In the fall of 1940 several young Jews including Max were selected to be transferred to Neuengamme concentration camp, a working camp near Hamburg. Upon their arrival the camp commander ordered the Jews be put in the barracks of the Bibelforscher since “They both have the same God!” Max repeatedly said that the cleanliness and orderliness, as well as respectful behavior, made a strong contrast with other barracks. His work assignment required more than normal strength and stamina. They had to dig a deep channel non-stop through heavy rain and cold and he was near death from hunger. Two Witnesses raised angora rabbits for the SS and under great danger left rabbit food on the ground for Max ‘the Jew,’ and this made his survival possible. He stayed there until the fall of 1942.
Then came the transfer to Auschwitz. His tattoo of 69733 shows it was an early number. He was assigned to help build a rubber factory in Buna and it was there that Max reached the depths of despair. One night he was so exhausted that two inmates dragged him back to his bunk where he was to be collected for extermination. An SS man from his home country saved him by changing his work assignment the next morning to the SS mess hall. He knew Max would be able to find leftovers to eat.

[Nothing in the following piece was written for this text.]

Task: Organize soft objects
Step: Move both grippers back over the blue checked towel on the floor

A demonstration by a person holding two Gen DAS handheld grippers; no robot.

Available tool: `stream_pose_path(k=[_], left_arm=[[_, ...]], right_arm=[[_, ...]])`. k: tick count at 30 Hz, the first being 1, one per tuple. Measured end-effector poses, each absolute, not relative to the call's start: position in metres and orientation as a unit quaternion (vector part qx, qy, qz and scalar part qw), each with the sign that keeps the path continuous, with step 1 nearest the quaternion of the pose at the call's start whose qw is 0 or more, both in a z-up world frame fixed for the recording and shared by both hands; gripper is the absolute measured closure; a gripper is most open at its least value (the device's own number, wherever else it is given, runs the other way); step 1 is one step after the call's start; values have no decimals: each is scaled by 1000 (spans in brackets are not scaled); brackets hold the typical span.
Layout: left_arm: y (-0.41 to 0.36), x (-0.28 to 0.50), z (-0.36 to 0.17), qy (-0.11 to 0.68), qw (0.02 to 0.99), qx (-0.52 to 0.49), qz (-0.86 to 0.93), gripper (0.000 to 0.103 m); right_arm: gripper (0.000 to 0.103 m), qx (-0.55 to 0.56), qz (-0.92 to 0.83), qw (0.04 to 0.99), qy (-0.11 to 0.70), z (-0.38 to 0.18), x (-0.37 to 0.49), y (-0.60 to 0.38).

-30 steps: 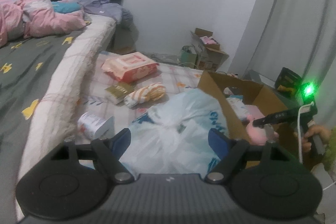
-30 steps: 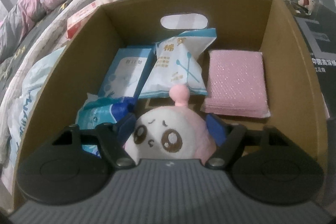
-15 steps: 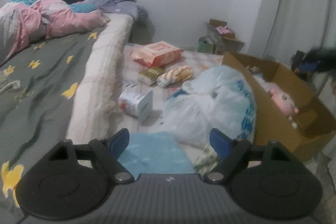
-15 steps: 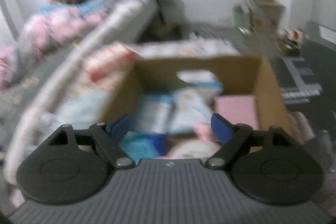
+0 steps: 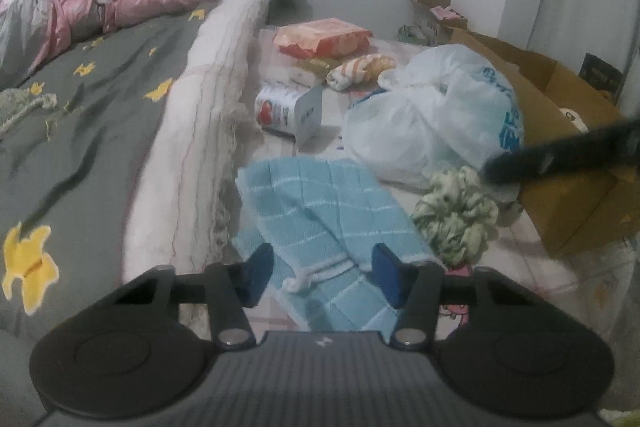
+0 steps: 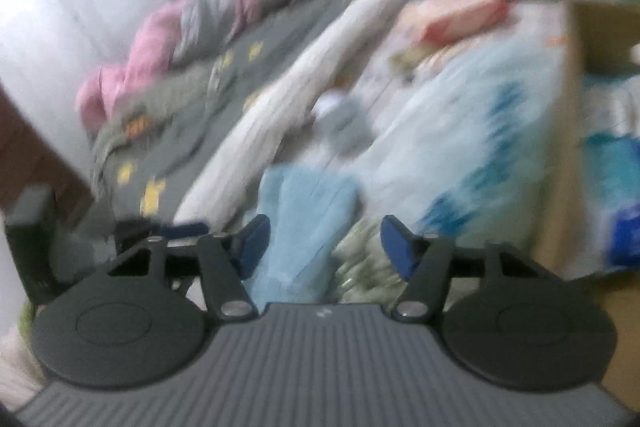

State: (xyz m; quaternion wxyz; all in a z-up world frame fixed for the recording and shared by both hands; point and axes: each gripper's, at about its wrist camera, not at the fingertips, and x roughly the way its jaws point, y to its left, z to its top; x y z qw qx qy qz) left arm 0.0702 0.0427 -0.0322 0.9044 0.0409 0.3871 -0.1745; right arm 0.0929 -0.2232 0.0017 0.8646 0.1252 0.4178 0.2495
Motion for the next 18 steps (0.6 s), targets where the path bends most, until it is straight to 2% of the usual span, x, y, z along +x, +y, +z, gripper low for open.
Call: stream_pose_path(k=[9, 15, 18], left_arm=[[56, 105, -50, 450, 882, -21, -137, 54], [59, 129, -62, 479, 869, -49, -115, 60], [59, 133, -65, 483, 868, -54, -104, 68]], right_arm=[[50, 63, 239, 873, 420, -38, 81, -162], [53, 79, 227, 880, 410, -53, 76, -161], [53, 98, 220, 882, 405, -58, 74, -164]])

The Bible truths Max learned in Neuengamme were implanted deep in his heart, but in the camp he did not confess that he was one of Jehovah’s Witnesses. That would have been useless. He was and would stay a Jew to the SS. Besides that, in Auschwitz, conversations were almost impossible as most of the inmates were from eastern countries and did not speak German.
As the Soviet army neared Germany, the SS emptied the camp. Some of the prisoners were loaded on an open coal train to be sent to Buchenwald. Before stepping onto the open train, the same SS man gave Max an extra loaf of bread and a sausage. The journey took over a week.

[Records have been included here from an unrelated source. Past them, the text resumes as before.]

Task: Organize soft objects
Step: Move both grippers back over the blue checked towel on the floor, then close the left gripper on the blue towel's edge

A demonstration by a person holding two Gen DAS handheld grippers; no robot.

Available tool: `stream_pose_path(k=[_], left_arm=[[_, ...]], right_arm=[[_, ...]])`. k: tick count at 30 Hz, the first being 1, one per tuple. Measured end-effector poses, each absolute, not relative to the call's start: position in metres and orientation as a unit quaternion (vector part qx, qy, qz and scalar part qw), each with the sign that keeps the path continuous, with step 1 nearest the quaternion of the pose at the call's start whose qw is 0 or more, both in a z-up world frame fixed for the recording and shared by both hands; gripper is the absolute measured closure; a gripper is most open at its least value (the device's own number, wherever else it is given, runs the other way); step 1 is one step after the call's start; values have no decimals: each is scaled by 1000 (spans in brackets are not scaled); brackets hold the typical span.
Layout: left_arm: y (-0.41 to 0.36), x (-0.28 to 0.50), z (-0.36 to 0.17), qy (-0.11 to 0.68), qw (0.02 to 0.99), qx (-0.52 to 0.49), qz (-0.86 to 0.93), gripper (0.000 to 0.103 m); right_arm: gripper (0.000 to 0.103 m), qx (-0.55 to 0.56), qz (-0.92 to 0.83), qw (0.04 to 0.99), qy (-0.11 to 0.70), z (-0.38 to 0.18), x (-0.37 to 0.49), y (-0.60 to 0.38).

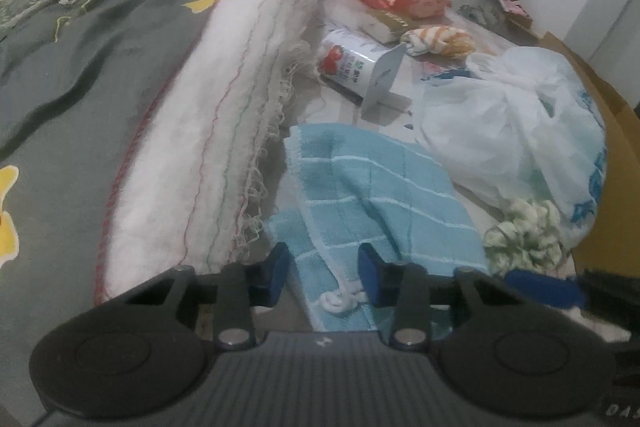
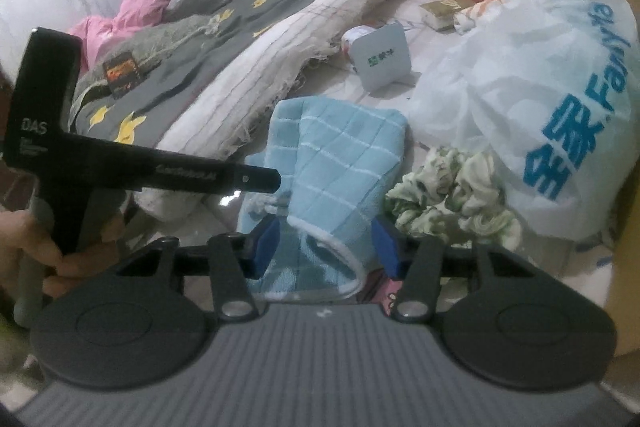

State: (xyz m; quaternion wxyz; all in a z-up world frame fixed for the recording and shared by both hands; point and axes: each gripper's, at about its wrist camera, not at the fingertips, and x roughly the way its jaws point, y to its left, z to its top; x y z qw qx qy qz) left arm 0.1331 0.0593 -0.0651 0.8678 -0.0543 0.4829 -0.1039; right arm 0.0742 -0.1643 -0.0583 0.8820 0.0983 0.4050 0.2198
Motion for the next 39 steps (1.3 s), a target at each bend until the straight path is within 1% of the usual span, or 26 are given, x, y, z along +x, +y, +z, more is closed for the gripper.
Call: stream_pose_path(k=[3, 5, 13, 25, 27, 29, 31, 39], left_arm=[[60, 135, -65, 485, 867, -60, -95, 77], [61, 137, -65, 487, 867, -65, -90, 93], [66, 138, -60, 486, 867, -74, -76, 101], [88, 123, -31, 480, 861, -126, -112, 101], [86, 125, -34, 484, 860, -118, -113, 99], [83, 130, -39, 491, 857, -117, -105, 85], [82, 134, -43, 491, 857, -118, -102, 77], [66, 149, -53, 498, 856, -98, -102, 76]], right_arm=[[53, 120, 218, 879, 406, -64, 73, -169], [53, 136, 217, 876, 409, -67, 72, -174], [53, 162, 215, 869, 415, -77, 71, -184], [52, 186, 220, 868, 405, -73, 76, -185], [51, 184, 221, 868, 404, -72, 76, -183], [51, 184, 224, 866, 407, -73, 78, -180], [51, 179, 227, 866, 409, -73, 77, -176], [51, 174, 242, 866, 401, -71, 75, -171]])
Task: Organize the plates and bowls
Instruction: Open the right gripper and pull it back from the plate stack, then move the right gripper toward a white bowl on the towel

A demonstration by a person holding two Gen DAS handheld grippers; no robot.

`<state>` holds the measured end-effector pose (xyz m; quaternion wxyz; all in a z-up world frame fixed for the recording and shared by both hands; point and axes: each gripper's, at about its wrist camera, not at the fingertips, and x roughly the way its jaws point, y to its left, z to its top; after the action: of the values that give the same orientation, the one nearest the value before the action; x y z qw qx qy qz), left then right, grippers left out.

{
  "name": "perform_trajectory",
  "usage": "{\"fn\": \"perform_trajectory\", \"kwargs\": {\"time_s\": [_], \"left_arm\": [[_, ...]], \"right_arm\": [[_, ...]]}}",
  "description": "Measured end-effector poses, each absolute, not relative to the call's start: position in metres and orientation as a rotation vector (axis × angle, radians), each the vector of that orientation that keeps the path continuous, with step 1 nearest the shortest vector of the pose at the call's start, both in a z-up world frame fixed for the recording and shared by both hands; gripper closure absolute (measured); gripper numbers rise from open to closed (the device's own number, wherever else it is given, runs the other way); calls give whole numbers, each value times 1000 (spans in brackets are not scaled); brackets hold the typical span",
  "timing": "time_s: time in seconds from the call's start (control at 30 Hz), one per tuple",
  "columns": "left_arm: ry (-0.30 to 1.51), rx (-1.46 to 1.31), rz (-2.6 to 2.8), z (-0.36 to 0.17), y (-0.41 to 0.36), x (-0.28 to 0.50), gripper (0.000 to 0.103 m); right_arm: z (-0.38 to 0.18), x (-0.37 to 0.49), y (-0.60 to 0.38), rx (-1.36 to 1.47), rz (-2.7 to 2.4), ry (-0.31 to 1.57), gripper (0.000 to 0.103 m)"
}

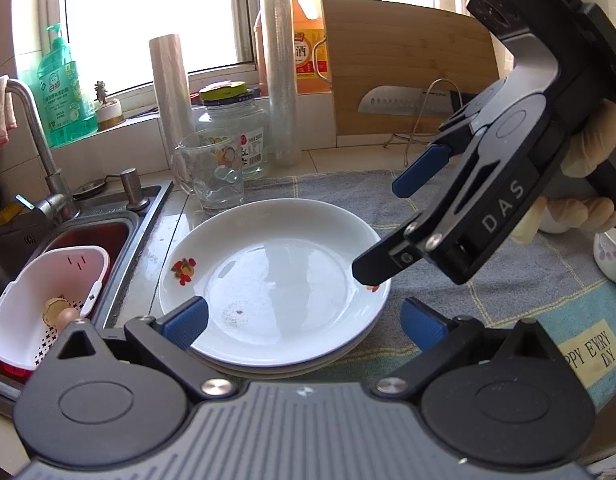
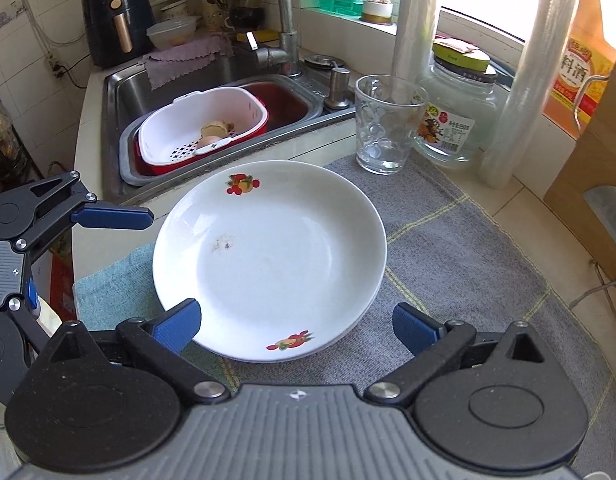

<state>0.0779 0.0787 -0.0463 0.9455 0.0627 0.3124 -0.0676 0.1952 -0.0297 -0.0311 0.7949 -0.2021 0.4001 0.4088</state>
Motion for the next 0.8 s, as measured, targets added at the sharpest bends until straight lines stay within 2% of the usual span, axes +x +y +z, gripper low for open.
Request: {"fn": "perform_trajectory", "kwargs": {"time_s": [0.37,0.8], "left_arm": [[612,172,-338,-45,62,85,1],[601,233,-515,-52,-3,107,1]], "right_arm": [[-22,168,-67,-328,610,772,0],[-20,138,-164,-234,276,751,0]]}}
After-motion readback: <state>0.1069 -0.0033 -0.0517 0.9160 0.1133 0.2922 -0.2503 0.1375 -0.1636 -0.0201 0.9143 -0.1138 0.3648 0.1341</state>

It was in Buchenwald that Max was liberated by the American army. Before leaving the camp, he asked to be baptized in the bathtub of Leon Blum, the former premier of France, who had been incarcerated in Buchenwald. Shortly thereafter Max got a high fever and lay unconscious for two weeks in the American infirmary. His survival was unexpected.

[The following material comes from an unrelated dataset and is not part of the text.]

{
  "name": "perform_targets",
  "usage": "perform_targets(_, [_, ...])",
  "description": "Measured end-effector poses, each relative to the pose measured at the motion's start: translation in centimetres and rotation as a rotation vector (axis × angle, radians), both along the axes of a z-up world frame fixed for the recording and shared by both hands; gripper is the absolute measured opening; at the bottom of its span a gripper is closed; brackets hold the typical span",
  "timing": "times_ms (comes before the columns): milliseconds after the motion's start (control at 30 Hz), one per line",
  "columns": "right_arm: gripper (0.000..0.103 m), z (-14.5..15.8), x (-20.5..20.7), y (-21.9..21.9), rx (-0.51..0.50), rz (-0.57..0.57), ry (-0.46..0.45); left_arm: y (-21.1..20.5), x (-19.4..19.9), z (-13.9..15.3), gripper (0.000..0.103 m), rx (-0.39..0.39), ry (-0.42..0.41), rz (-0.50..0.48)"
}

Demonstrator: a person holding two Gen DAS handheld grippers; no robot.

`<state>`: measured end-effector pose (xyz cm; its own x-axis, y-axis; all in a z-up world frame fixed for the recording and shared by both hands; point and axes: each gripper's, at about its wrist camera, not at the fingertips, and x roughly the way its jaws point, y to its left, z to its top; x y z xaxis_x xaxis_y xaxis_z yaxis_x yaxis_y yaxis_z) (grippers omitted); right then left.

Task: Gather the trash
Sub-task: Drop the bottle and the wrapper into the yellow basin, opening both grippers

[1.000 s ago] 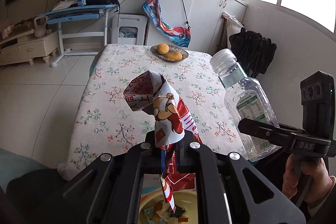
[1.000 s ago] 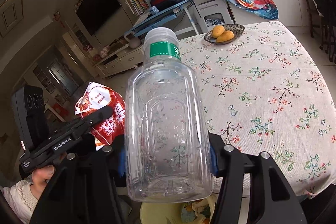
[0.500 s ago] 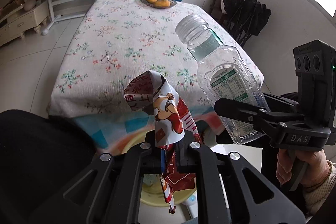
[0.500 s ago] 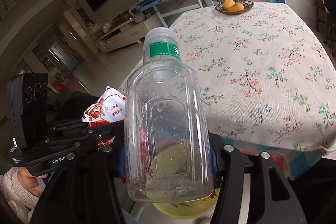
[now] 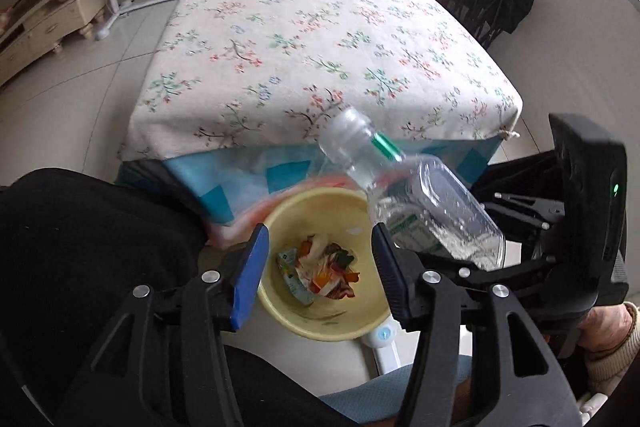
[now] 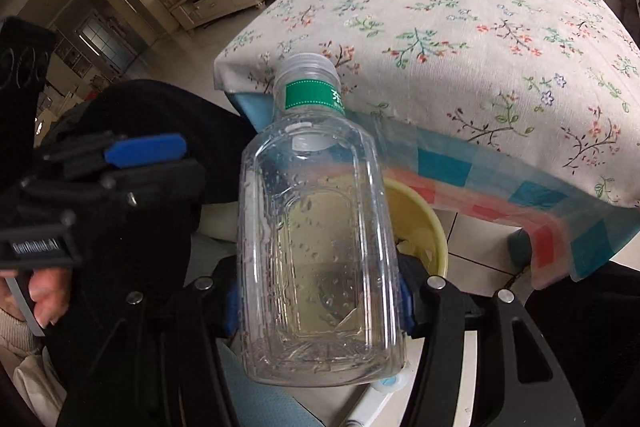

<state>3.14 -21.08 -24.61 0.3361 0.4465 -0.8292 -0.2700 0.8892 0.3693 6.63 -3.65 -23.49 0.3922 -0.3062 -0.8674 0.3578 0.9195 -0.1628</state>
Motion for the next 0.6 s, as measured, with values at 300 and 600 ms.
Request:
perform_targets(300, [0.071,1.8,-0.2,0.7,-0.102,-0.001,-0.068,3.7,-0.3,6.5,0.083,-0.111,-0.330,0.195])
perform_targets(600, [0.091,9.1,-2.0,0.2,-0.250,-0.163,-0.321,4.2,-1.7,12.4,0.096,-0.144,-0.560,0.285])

All his life Max felt himself a Jew, a ‘true’ Jew that worships Jehovah and accepts Jesus, who was born a Jew. Max believed that a true Jew has to stay faithful to Jehovah’s revelations, including the Holy Scriptures in the so-called New Testament. Its writers were all Jews! Jesus himself said he had not come to abolish law, but to fulfill it. Max often said, “A true Jew follows Jesus’ example.”
Max’s experience during the Holocaust has been published by Editions Schortgen in Luxembourg under the title Crucible of Terror — A Story of Survival Through the Nazi Storm. More information about the book is at alst.org under Books.
After being freed from the camp, Max decided to engage all his abilities and means in making known the message of peace from the Bible. He never returned to being a salesman, but he was never a fanatic or extremist.
He spent almost ten years in the United States working at the headquarters of Jehovah’s Witnesses as a linotype operator. At the age of 40 he was sent as a missionary to France and we were married.This meant he had to learn French. It was a true challenge for him, but he proved to be a very determined man and showed admirable discipline and organization.
All who worked with him said he was exceptionally patient with everyone and even toward himself. He was grateful for small things and always had an encouraging word for people.He was absolutely free of resentment, though this was sometimes perceived by others as weakness.Hurtful speech was foreign to him and he never held a grudge against anyone. He never spoke about his camp experiences other than the ones he had with the purple triangles.
Max refused to make plans before they were due. He was fastidious and orderly.